──────── INPUT DATA ────────
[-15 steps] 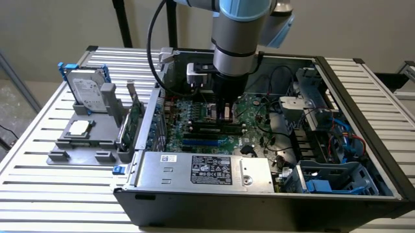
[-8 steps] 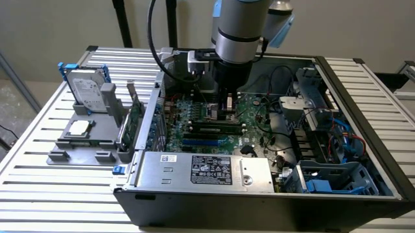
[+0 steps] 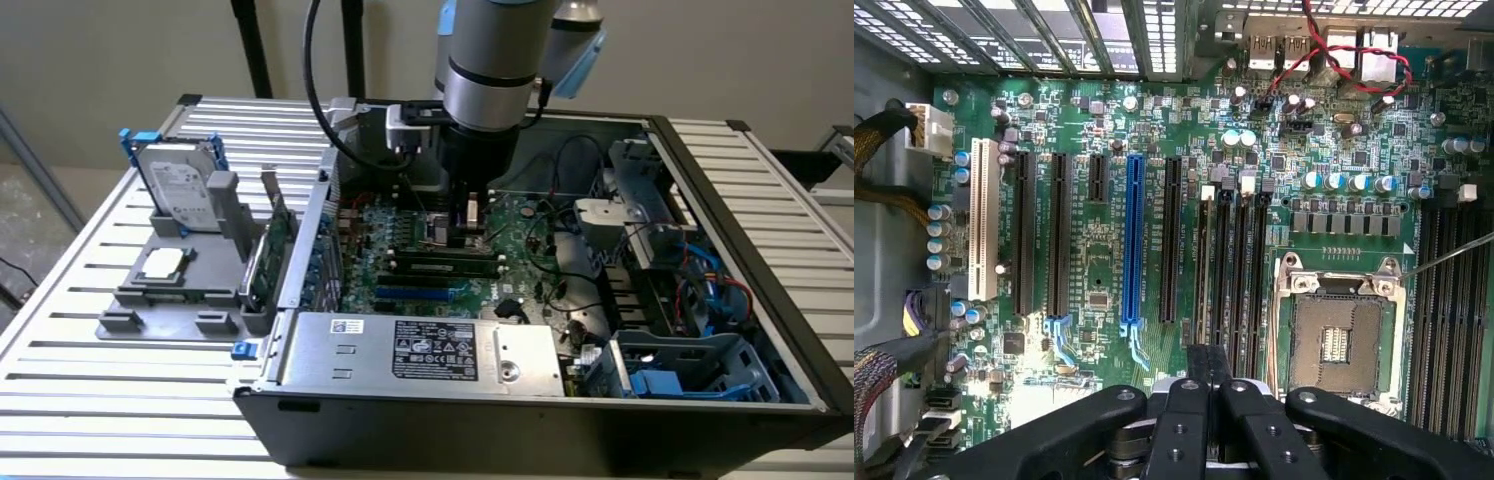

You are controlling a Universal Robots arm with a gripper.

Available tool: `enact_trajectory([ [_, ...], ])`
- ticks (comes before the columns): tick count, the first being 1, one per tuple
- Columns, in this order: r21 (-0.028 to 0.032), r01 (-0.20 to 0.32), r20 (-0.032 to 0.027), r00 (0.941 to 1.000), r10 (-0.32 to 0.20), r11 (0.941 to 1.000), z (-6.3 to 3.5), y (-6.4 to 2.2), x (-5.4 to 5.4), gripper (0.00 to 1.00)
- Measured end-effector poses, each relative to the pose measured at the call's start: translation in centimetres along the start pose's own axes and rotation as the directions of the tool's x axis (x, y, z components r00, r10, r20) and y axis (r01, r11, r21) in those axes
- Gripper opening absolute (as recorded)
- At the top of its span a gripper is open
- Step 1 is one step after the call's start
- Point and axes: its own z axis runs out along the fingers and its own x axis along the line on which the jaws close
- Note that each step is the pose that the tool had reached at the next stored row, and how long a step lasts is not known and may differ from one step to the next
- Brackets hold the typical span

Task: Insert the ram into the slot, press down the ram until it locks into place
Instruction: 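Press down the ram until it locks into place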

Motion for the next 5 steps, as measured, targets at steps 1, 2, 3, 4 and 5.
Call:
enact_trajectory([
  [1,0.0,0.0,-0.0001,1.0,0.0,1.0,0.0,0.0,0.0,0.11],
  [2,0.0,0.0,0.0,1.0,0.0,1.0,0.0,0.0,0.0,0.11],
  [3,0.0,0.0,0.0,1.0,0.0,1.0,0.0,0.0,0.0,0.11],
  [4,0.0,0.0,0.0,1.0,0.0,1.0,0.0,0.0,0.0,0.11],
  [5,0.0,0.0,0.0,1.0,0.0,1.0,0.0,0.0,0.0,0.11],
])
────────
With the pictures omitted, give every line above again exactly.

*WRITTEN ANSWER:*
[-15 steps] 
[-8 steps] 
[+0 steps] 

You are controlling a Universal Robots arm with a gripper.

Available tool: `enact_trajectory([ [_, ...], ])`
- ticks (comes before the columns): tick count, the first being 1, one per tuple
- Columns, in this order: r21 (-0.028 to 0.032), r01 (-0.20 to 0.32), r20 (-0.032 to 0.027), r00 (0.941 to 1.000), r10 (-0.32 to 0.20), r11 (0.941 to 1.000), z (-6.3 to 3.5), y (-6.4 to 2.2), x (-5.4 to 5.4), gripper (0.00 to 1.00)
- Measured end-effector poses, each relative to the pose measured at the call's start: translation in centimetres along the start pose's own axes and rotation as the directions of the tool's x axis (x, y, z components r00, r10, r20) and y axis (r01, r11, r21) in those axes
- Gripper opening absolute (as recorded)
- At the top of its span a gripper is open
- Step 1 is one step after the call's start
- Point and axes: its own z axis runs out along the fingers and its own x axis along the line on which the jaws close
- Note that each step is the pose that the tool had reached at the next stored row, and how long a step lasts is not known and may differ from one step to the next
- Brackets hold the typical span

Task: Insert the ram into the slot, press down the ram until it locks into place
Instruction: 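Press down the ram until it locks into place
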
Motion for the next 5 steps, as measured, targets at steps 1, 2, 3, 4 and 5.
Call:
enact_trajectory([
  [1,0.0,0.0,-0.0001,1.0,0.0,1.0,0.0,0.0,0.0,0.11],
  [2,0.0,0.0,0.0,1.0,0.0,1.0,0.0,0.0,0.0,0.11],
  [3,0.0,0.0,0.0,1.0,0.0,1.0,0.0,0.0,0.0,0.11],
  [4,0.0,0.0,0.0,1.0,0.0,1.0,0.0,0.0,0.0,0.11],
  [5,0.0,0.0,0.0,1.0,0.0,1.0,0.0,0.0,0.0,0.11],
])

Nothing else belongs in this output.